Senin, 01 Juni 2009

Balonku Ada Berapa?


Beberapa waktu yang lalu, seorang teman dengan serunya menceritakan pada saya bahwa lagu anak-anak Indonesia adalah bukti konkrit bahwa bangsa ini dibesarkan dengan kebodohan. Tya mengingatkan saya sebuah lagu. "Coba, Ar, nyanyiin Balonku Ada Lima!" serunya melalui semacam hubungan telepon melalui Internet. Dan, sayapun menyanyi:

Balonku ada lima,
rupa-rupa warnanya.
Merah, kuning, kelabu, merah muda, dan biru.
Meletus balon hijau,
dorrrrr!
Hatiku amat kacau.
Balonku tinggal empat,
kupegang erat-erat...

"Nah, kan! Salah kan? Kalau yang meletus balon hijau, nggak ada yang kurang dong balonnya!" seru Tya bersemangat. Ah, iya juga, pikir saya. "Lucu, tuh, Ar, ditulisin!" lanjutnya provokatif. Ia tahu saya sedemikian kurang-kerjaannya untuk menuliskan hal-hal demikian.

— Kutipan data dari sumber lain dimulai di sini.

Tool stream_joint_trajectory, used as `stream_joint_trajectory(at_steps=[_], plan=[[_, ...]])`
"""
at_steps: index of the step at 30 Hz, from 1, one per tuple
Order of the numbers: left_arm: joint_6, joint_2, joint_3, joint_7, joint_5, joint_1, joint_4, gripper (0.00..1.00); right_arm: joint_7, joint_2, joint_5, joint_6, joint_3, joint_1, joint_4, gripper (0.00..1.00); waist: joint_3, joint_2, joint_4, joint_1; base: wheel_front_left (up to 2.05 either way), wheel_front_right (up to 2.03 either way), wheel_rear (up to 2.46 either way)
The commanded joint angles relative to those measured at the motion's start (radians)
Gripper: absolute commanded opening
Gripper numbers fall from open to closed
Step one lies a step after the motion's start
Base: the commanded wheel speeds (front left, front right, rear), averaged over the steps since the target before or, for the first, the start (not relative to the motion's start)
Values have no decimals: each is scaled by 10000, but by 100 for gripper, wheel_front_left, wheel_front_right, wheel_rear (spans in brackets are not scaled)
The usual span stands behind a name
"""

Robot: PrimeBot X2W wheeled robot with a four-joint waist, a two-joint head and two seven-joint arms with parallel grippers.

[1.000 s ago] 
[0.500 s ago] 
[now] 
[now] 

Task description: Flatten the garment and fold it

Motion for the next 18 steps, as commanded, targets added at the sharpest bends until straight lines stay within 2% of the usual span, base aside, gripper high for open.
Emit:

Saya mulai mencari-cari informasi tentang Balonku Ada Lima. Pencarian pertama saya di Google menggunakan kata kunci 'pengarang balonku ada lima'. Hasil pencarian di halaman pertama sebagian besar menuding si pengarang! Wah, pikir saya, ternyata banyak yang sudah menuliskannya. Sayapun mulai malas menulisnya. Toh, sudah banyak yang menulisnya. Saya hanya meneruskan pencarian saya karena saya penasaran siapa gerangan pengarang lagu yang dituliskan sebagai 'lagu penyesatan anak-anak' oleh salah satu ulasan yang saya temukan.

Akhirnya saya tahu, pengarangnya adalah Ibu Sud. Wah, sama sekali bukan bayangan saya terhadap citra seorang Saridjah Niung Bintang Soedibio yang turut mengiringi pengumandangan pertama kali lagu Indonesia Raya dengan biolanya. Sayapun semakin penasaran. Dalam pencarian lebih lanjut, saya menemukan sekumpulan fakta menarik tentang Ibu Sud dan lagu-lagu ciptaannya. Seperti citra Ibu Sud yang ada dalam kepala saya, beliau tidak mungkin menciptakan lagu yang menyesatkan anak-anak pendengarnya! Berikut llirik asli Balonku Ada Lima:
Balonku ada lima,
rupa-rupa warnanya.
Hijau, kuning, kelabu, merah muda, dan biru.
Meletus balon hijau,
dorrrrr!
Hatiku amat kacau.
Balonku tinggal empat,
kupegang erat-erat...

Ah, mengapa orang-orang bisa menyanyikannya kembali dengan kata merah? Bukan hijau? Mengapa ingatan saya juga salah? Saya sudah tidak ingat siapa yang pertama kali mengajarkan lagu itu, bagaimana lagu itu pertama kali diajarkan, benarkah demikian liriknya. Sekarang pertanyaan-pertanyaan di atas tidak lagi mengganggu saya. Saya malah berpikir, bagaimana ceritanya --atau caranya-- sampai ada sedemikian banyak orang yang salah hafal, salah ingat --bahkan salah kaprah-- lagu itu?